1

Consider this text:

Would you like to have responses to your questions sent to you via email ?

I'm going to propose multiple choices for several words by marking up them like that:

Would you like [to get]|[having]|g[to have] responses to your questions sent [up to]|g[to]|[on] you via email ?

The choices are bracketted and separated by pipes
The good choice is preceded by a g

I would like to parse this sentence to get the text formatted like that:

Would you like __ responses to your questions sent __ you via email ?

With a list like:

[
  [
    {"to get":0},
    {"having":0},
    {"to have":1},
  ],
  [
    {"up to":0},
    {"to":1},
    {"on":0},
  ],
]

Is my markup design ok ?
How to regex the sentence to get the needed result and generate the list ?

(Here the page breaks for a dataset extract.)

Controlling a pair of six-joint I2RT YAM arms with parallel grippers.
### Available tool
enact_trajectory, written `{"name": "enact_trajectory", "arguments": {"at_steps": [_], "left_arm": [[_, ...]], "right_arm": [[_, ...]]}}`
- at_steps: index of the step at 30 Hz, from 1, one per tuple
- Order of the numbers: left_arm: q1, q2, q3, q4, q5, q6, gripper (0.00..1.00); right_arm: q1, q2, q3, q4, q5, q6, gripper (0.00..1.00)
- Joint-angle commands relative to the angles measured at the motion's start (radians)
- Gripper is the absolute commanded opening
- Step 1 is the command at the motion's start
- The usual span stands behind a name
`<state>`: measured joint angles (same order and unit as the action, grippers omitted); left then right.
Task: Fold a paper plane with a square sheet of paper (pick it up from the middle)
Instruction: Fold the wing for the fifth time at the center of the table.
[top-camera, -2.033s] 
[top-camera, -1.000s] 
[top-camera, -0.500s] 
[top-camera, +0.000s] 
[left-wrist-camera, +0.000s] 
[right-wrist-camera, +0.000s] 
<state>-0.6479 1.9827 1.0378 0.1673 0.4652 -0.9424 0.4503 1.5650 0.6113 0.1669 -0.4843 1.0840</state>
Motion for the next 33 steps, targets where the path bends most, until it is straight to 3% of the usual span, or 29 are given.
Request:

edit: User oriented markup language needed

Pierre de LESPINAY
  • 44,700
  • 57
  • 210
  • 307
  • I don't meant to go on a rant here, but.. XML is pretty good. It's even got 'markup language' in the name. And, its extensible. Thats also in the name. If your inquiry is a thought-experiment, then yeah, I guess it 'works' but .. gah. It's 2011, writing JSON parsers for proprietary formats is heading the wrong direction. XML is awesome, I don't care what anyone says. lalalala I can't hear you! – synthesizerpatel Jan 06 '12 at 12:40
  • I don't want to go on a rant either, but this looks more like someone looking for answers to a homework problem than a thought experiment. If that's the case, add a `homework` tag please. And regardless of whether it's original thought or an assignment, post your regex code, what you already tried, and what problems you encountered. – Dave Jan 06 '12 at 12:54
  • It's not a homework question. All markup tools like TinyMCE or Markdown have their markup format and they don't use the good __old__ XML because of its verbosity. Thank you for your suggestion @synthesizerpatel but I'm not building a JSON parser. I'm just trying parse a markedup text to get some variables, nothing more. – Pierre de LESPINAY Jan 06 '12 at 13:50

4 Answers4

3

I would add some grouping parentheses {}, and output not list of list of dicts, but list of dicts.

Code:

import re

s = 'Would you like {[to get]|[having]|g[to have]} responses to your questions sent {[up to]|g[to]|[on]} you via email ?'

def variants_to_dict(variants):
    dct = {}
    for is_good, s in variants:
        dct[s] = 1 if is_good == 'g' else 0
    return dct

def question_to_choices(s):
    choices_re = re.compile(r'{[^}]+}')
    variants_re = re.compile(r'''\|?(g?)
                                 \[
                                    ([^\]]+)
                                 \]
                                ''', re.VERBOSE)
    choices_list = []
    for choices in choices_re.findall(s):
        choices_list.append(variants_to_dict(variants_re.findall(choices)))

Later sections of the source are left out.